A couple of months ago I was feeling pretty down on myself. Wasn’t feeling like I was doing all that I could to be the best me, the best mom, the best woman I could be. I felt alone, felt like no one understood me…I didn’t even understand myself. So I reached out to my friends. And I asked them if there is one piece of advice you could give me what would it be? The responses I got are below:

-Live, Laugh, Learn 
-Be brave enough to be true to yourself and love yourself more than you ever thought possible.
-Live, love, laugh, and don’t let anyone kill your happiness!
-Learn to relax
-Stay strong, remember each choice you make holds not only your future walk in life but also respects your daughter life choices. Children learn by following.
-Wake up every morning appreciating something because we aren’t guaranteed a tomorrow
-Don’t give a F what other people think of you
-Love Solana and give her everything you wish you had and wanted
-Stay focused, the light is at the end of the tunnel
-Stop procrastinating and do your homework
-Always keep your glow
-Live, love, and laugh to the fullest, letting no one and nothing keep you down

I was overwhelmed by the responses I received from my friends and family and I was so glad they took the time to respond.
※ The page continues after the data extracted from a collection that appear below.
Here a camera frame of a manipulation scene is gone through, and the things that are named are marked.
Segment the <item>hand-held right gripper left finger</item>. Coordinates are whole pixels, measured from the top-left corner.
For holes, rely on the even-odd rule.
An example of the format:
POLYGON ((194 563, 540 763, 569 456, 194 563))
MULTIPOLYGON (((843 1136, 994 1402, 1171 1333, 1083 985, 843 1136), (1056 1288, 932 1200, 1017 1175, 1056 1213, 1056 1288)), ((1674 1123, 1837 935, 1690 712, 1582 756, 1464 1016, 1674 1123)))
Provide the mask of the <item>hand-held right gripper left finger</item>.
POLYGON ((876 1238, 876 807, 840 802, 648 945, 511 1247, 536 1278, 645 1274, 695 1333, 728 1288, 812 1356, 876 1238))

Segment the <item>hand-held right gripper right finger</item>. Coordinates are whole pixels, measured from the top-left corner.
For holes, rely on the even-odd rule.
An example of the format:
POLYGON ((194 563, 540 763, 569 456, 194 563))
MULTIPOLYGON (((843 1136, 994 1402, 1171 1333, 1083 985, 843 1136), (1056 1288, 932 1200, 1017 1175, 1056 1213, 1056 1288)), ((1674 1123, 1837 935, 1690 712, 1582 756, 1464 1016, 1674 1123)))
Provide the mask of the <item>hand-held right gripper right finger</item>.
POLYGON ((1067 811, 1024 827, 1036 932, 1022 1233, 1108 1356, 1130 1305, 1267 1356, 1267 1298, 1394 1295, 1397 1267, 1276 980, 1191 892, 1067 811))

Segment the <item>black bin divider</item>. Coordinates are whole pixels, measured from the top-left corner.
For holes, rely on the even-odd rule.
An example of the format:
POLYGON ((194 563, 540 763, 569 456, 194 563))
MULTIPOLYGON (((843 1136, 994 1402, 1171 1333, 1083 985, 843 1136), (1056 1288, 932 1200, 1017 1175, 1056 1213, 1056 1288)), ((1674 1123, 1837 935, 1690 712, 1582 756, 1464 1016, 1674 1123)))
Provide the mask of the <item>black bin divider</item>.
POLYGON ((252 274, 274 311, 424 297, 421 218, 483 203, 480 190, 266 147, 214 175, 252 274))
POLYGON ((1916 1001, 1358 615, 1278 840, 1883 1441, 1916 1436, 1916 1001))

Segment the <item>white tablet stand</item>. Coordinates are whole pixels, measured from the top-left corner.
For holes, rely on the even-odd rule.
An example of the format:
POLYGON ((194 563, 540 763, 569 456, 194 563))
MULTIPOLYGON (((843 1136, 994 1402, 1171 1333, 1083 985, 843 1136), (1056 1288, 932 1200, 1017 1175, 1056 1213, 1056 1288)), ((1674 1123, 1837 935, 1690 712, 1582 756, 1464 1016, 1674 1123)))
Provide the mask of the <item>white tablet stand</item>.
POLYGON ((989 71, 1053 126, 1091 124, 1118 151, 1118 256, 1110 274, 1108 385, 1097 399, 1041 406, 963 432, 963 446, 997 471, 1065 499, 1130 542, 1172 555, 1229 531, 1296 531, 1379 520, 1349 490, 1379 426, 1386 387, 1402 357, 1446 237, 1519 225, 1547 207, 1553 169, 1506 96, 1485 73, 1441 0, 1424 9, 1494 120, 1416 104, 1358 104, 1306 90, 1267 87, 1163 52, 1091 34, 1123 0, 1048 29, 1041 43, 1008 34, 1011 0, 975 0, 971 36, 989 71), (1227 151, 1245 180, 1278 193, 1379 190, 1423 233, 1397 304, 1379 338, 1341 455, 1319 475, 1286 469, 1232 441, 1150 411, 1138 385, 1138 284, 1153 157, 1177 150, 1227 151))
I was so down on myself and feeling so negative that I wasn’t able to see all the goodness in and around me. As a young single mom, I feel like I’m racing to catch up most of the time. Like I’m so much further behind other 24 year olds. I have a child, I mean, I’m not dead! My daughter is happy and healthy and a ray of sunlight in my life and in the life of those we love.

I adore her and she looks up to me. Just the other day she told me when she was older she wanted to cut her hair off when she gets older so she could be 'pretty just like mommy'. And me, well I’m fighting the fight because that’s all I know how to do. I'm taking damn good care of my daughter, working, and putting myself through school. And you know what, I'm damn proud of myself.